__ENTRIES PROVIDED__.
###

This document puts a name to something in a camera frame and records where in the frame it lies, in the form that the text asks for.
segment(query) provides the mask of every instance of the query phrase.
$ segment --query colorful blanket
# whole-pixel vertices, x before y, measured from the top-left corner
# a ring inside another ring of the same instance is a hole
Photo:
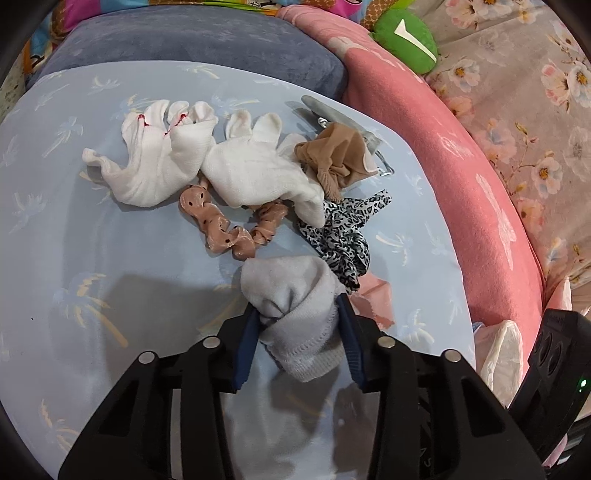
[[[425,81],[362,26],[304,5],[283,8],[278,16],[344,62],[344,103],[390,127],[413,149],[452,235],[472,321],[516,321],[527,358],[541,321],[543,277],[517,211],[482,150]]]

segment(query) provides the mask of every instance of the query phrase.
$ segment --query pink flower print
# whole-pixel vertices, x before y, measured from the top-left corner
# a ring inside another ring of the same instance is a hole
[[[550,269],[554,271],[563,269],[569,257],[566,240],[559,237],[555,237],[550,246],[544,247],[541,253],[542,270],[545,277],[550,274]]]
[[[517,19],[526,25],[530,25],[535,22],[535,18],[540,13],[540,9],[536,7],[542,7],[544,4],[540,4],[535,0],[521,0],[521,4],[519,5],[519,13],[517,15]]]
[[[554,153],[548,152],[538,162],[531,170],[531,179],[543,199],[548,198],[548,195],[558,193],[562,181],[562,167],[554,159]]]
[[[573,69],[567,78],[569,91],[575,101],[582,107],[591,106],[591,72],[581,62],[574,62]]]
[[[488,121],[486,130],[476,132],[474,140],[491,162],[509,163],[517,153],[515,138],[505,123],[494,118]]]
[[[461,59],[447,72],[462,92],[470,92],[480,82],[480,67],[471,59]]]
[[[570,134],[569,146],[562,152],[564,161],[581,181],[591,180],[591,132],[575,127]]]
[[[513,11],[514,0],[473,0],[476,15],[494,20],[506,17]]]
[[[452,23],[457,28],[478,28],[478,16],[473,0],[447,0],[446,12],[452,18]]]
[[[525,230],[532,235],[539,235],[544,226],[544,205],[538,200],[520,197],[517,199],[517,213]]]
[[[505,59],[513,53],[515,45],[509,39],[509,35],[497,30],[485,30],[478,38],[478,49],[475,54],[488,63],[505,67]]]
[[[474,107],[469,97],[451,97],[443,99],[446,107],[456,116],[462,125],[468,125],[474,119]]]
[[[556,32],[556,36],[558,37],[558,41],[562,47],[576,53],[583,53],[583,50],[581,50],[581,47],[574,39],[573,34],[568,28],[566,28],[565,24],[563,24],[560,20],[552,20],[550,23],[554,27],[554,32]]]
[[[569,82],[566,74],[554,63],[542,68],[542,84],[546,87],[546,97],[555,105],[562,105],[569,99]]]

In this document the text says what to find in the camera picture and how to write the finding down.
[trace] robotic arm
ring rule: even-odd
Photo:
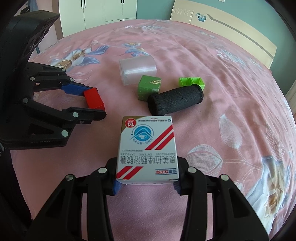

###

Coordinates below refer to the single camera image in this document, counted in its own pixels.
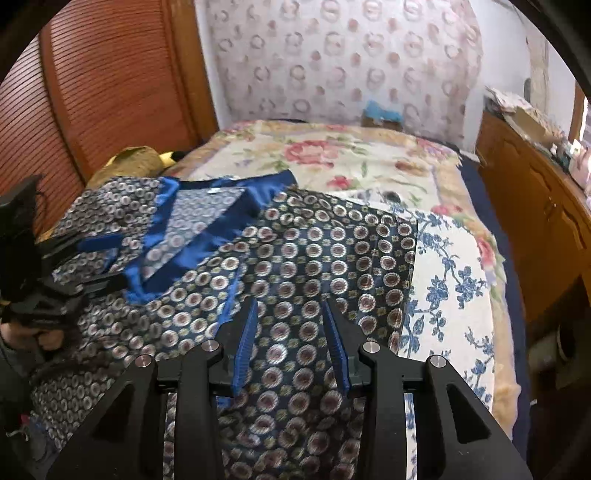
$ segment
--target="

###

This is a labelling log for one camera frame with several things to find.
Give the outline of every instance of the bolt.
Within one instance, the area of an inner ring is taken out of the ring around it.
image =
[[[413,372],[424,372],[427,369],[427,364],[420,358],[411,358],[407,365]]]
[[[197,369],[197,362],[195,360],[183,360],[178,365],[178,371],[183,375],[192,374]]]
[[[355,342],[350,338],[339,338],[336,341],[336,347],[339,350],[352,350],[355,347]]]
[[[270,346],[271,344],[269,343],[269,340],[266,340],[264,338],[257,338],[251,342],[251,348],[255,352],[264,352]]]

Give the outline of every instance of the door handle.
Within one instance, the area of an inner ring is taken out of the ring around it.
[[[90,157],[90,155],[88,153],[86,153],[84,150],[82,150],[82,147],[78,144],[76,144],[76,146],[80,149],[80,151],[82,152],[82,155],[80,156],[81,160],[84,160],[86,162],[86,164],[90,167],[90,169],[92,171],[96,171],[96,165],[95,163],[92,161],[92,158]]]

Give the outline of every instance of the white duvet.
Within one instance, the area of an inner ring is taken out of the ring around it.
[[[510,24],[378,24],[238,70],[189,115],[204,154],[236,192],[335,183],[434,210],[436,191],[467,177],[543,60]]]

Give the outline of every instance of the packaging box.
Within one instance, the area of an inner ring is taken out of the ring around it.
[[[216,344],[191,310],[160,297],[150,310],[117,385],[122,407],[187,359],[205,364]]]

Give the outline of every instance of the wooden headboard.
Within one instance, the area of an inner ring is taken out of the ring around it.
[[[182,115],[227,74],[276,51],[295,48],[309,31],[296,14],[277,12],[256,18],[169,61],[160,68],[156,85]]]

###

Find and copy each line of the listing above that holds the word "segment".

segment(query) provides the mask of every instance of the query phrase.
$ segment --query colorful blanket
segment(query) provides the mask of every instance of the query phrase.
$ segment --query pink flower print
$ segment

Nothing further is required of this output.